During a courtroom trial for a personal injury case, the judge could ask the jury to make 2 decisions. In most cases, it must decide whether or not to award some level of compensation to the plaintiff. In some courtrooms the jurors also decide on the size for the promised award.

Instructions to the jury should include this bit of advice: In cases of shared blame, the award must be reduced in relation to the percentage of fault. The jurors must determine that percentage of fault by examining the nature of the plaintiff’s actions. Personal Injury Lawyer in Truro knows that juries must also follow the principles that have been accepted in the state where the trial has been held.

Some states follow the principle of pure comparative negligence in cases with shared blame.

According to that principle, there are no limits on the size of the portion of money that could get taken from the award. In other words, a winning plaintiff could end up with a rather small award.
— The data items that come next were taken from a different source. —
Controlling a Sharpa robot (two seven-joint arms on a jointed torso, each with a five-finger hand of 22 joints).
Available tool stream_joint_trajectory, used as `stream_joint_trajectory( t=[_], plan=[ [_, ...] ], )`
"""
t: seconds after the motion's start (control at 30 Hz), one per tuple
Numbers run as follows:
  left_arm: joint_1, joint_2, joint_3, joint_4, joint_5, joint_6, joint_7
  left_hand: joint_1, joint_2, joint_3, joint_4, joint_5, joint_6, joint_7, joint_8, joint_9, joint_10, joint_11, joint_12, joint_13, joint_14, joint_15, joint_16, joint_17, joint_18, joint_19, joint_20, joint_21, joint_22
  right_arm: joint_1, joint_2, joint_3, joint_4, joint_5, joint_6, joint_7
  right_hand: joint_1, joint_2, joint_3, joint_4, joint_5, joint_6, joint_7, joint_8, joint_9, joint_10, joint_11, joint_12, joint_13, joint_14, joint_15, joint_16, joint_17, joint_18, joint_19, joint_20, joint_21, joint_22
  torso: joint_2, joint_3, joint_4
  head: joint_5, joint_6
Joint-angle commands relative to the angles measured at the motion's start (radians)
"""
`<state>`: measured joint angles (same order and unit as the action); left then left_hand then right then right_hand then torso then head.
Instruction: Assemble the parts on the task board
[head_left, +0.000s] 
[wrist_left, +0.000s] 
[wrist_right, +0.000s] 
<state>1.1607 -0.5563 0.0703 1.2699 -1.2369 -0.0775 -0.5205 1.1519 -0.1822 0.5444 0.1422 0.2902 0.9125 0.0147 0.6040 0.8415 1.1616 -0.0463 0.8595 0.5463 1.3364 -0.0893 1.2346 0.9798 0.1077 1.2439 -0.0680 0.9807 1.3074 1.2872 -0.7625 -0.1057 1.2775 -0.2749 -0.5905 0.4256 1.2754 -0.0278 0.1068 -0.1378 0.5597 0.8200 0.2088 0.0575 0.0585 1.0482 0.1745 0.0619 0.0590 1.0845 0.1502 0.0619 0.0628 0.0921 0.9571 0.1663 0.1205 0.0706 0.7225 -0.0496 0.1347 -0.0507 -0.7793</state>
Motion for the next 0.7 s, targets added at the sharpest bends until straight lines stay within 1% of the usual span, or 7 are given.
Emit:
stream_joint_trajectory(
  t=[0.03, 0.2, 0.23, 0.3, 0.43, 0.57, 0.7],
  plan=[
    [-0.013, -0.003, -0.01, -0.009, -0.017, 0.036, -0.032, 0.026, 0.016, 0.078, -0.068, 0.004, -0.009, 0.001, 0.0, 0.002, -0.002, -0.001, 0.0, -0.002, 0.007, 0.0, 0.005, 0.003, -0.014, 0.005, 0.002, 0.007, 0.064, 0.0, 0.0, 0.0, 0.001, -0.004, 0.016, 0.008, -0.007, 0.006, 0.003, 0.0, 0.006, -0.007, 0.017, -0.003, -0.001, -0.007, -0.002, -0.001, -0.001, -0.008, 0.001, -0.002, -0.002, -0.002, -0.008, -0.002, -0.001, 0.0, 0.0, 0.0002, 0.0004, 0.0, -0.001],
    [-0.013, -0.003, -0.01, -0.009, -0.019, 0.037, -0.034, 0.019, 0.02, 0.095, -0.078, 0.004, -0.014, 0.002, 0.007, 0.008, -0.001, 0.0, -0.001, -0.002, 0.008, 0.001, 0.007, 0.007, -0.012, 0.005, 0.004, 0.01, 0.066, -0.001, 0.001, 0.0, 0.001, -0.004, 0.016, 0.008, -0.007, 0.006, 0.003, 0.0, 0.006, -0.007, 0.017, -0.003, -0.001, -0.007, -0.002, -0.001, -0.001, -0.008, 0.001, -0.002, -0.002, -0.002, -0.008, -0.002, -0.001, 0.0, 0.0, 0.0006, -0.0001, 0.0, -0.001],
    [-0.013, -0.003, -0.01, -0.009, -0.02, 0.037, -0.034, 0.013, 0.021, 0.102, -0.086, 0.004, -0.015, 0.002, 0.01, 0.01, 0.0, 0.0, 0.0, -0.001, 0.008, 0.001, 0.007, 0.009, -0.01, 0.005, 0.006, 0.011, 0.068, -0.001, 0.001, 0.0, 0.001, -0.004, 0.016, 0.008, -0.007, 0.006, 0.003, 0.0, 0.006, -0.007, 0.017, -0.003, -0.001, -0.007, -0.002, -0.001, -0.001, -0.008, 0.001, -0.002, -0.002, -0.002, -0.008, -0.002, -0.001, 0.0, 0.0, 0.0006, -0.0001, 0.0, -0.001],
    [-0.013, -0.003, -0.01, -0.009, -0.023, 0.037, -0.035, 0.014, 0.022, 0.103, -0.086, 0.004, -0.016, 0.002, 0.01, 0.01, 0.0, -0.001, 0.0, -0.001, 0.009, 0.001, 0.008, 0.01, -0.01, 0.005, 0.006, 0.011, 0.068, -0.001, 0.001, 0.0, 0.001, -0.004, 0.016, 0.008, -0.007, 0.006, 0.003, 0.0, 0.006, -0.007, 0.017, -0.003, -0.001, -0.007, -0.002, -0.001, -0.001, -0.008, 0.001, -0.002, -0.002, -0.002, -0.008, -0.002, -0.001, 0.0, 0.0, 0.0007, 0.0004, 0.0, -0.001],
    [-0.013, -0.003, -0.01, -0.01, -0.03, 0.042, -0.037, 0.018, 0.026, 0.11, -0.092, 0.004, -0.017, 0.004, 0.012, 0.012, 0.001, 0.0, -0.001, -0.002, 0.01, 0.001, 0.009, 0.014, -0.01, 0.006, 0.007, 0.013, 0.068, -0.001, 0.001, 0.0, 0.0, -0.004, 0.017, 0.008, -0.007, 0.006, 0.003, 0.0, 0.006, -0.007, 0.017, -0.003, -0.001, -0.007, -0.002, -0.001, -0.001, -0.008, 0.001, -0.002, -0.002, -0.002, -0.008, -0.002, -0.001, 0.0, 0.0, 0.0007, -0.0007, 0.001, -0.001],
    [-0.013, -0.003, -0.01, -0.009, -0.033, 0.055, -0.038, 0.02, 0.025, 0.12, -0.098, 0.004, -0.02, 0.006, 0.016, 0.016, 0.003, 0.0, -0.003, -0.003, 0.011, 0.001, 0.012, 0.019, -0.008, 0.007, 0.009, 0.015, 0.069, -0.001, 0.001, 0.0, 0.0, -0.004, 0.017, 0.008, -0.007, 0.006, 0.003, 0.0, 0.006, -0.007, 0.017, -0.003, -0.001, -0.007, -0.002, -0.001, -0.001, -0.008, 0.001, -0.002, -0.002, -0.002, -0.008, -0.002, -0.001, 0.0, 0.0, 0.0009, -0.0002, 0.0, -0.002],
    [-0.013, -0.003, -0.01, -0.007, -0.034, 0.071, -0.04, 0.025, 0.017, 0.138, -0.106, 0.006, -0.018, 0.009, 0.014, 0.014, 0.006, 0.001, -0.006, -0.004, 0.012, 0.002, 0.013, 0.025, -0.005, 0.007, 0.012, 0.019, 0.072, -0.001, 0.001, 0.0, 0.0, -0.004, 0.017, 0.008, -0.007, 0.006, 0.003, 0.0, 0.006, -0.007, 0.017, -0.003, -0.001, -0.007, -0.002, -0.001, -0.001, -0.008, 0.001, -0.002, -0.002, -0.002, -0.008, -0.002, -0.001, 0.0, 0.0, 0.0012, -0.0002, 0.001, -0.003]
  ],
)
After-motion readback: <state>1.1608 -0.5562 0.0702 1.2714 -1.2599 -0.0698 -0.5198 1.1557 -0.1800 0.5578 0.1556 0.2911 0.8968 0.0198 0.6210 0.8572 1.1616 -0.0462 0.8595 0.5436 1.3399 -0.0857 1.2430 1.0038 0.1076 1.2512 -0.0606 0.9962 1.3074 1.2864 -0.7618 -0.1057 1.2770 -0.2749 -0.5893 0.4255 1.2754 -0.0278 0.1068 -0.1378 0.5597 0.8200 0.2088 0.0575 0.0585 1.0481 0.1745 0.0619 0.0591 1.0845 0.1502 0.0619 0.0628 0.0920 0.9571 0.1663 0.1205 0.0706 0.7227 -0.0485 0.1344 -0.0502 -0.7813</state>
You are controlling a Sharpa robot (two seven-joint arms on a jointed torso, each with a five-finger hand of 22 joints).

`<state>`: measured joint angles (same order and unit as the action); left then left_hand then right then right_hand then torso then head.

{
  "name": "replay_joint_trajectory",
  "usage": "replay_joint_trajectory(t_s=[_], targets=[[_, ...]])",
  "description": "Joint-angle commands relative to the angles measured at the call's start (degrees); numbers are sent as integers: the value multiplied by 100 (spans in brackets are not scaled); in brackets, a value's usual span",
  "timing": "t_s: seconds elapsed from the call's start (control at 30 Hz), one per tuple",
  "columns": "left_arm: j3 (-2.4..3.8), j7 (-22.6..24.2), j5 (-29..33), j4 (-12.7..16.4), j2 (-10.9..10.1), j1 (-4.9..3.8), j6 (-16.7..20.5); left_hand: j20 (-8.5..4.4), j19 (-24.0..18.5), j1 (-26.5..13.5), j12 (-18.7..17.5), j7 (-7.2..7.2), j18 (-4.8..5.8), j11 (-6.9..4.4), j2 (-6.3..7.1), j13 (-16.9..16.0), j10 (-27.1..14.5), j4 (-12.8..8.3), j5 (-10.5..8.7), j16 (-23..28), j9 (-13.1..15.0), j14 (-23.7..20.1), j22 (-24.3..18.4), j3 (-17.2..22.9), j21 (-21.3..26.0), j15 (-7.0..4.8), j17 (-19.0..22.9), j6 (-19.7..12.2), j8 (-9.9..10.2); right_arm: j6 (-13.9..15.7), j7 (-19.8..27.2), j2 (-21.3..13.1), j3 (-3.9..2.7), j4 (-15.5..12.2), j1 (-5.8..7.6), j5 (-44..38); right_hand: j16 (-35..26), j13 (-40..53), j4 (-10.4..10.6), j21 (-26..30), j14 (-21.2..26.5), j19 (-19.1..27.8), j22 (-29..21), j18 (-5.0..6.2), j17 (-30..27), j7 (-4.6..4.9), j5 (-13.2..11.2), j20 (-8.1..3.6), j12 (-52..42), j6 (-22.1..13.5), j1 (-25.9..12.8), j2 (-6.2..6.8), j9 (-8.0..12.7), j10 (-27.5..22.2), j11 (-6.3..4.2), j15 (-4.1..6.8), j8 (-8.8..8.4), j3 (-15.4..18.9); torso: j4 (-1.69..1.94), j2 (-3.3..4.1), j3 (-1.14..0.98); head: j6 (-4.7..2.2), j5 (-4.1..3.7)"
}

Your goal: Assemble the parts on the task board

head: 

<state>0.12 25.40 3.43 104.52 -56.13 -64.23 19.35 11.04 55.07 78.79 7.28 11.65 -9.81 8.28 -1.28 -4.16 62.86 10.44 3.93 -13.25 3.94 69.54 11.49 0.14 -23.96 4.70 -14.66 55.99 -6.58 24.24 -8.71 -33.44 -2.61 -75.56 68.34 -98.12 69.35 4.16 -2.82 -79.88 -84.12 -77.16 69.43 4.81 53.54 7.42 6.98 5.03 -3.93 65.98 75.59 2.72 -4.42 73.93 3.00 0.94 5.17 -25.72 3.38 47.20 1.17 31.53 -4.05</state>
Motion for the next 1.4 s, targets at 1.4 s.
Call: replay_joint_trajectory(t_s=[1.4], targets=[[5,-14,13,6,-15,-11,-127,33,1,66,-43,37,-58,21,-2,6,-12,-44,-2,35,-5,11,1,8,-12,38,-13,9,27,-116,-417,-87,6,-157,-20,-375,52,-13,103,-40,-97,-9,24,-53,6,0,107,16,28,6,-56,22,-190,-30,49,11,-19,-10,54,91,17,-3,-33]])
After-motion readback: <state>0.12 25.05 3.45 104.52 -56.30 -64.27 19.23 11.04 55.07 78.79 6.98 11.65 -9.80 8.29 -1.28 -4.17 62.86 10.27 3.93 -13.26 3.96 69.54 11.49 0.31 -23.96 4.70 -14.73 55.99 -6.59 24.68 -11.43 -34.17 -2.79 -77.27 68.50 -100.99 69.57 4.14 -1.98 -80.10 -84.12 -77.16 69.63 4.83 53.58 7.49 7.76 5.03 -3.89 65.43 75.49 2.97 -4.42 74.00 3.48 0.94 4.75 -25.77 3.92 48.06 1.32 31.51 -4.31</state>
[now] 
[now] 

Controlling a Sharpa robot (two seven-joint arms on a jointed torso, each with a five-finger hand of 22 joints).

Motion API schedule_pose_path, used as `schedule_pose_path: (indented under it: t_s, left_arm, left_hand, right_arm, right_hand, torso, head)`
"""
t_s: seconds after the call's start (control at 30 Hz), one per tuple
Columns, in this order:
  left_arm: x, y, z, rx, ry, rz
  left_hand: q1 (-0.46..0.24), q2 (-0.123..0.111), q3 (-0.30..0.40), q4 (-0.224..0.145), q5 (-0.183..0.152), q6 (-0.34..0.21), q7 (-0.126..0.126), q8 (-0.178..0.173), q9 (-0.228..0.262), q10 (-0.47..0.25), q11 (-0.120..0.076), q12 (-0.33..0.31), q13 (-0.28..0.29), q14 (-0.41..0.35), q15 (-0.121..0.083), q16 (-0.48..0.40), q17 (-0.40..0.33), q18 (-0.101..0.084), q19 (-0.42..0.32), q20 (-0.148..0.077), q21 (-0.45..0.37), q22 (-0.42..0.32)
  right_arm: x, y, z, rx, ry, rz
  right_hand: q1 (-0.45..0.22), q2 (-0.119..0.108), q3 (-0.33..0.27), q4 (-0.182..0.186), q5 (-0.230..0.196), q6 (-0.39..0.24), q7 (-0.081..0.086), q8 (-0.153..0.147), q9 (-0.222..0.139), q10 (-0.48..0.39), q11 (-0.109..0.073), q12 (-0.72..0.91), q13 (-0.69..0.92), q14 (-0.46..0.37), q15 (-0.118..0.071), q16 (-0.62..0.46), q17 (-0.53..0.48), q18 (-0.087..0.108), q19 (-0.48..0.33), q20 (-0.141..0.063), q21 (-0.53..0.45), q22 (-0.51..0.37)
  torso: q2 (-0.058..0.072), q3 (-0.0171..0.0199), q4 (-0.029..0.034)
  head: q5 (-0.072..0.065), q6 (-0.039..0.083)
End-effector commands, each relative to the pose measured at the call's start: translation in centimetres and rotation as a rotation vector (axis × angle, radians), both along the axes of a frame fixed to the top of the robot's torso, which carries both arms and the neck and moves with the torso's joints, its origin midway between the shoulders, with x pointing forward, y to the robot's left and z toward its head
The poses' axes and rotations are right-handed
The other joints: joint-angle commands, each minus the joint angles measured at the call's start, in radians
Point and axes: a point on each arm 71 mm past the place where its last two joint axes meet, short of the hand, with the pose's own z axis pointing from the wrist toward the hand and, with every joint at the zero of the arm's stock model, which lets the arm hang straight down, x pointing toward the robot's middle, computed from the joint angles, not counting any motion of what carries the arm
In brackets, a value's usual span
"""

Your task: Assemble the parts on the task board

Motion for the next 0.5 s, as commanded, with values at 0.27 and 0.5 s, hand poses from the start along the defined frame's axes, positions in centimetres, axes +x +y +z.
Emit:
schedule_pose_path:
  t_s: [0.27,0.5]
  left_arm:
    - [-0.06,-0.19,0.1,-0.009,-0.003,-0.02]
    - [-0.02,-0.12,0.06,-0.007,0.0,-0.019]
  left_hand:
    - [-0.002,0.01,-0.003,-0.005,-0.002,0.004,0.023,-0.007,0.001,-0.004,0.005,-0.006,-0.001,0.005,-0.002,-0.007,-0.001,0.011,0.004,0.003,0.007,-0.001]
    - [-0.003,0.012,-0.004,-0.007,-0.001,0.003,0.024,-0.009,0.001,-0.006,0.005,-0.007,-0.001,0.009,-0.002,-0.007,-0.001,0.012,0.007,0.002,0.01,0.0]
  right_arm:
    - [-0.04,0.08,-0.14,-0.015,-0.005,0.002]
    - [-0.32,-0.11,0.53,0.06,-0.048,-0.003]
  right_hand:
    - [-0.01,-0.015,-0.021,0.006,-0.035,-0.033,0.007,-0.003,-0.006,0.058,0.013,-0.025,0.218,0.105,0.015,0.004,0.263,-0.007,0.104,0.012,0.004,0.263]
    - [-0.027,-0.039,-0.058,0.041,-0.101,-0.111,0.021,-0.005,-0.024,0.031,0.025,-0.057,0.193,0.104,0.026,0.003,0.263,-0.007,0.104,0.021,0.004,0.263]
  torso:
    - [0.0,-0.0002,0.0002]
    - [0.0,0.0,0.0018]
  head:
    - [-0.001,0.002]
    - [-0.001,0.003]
Some states adhere to the principle of modified comparative negligence, if the plaintiff has been charged with shared blame.

The modification puts a limit on the degree to which an award might be reduced. If a plaintiff has contributed to more than 50% of the factors that caused the accident, or caused the associated injuries, then the court cannot award any payment for damages.

A third principle that the juries in some locations must recognize

That is the principle of contributory negligence. It states that if a plaintiff has contributed to an accident’s causative factors to any degree, the plaintiff’s chances for getting compensated for damages has vanished. That rule holds in all relevant cases, even when the percentage for the plaintiff’s level of fault has been as low as 1%.

None of the above principles would need to be in the minds of jurors, if the courtroom in which the personal injury case must be decided was located in a state with no-fault insurance.

In such a state, no jury has the task of determining the identity of the party at fault, and the size of any promised award. No insurance company must cover the cost of the damages that resulted from any accident, as long as both involved parties had purchased an insurance policy.

After calculation of those costs, the insurance company of the policyholder that has suffered the damages must cover those same costs. The only time when a jury might be asked to decide on who was at-fault for a given accident could arise when an incident had caused a level of damage that exceeded a given figure. The juries in a no-fault state seldom hear about requirements relating to shared- blame.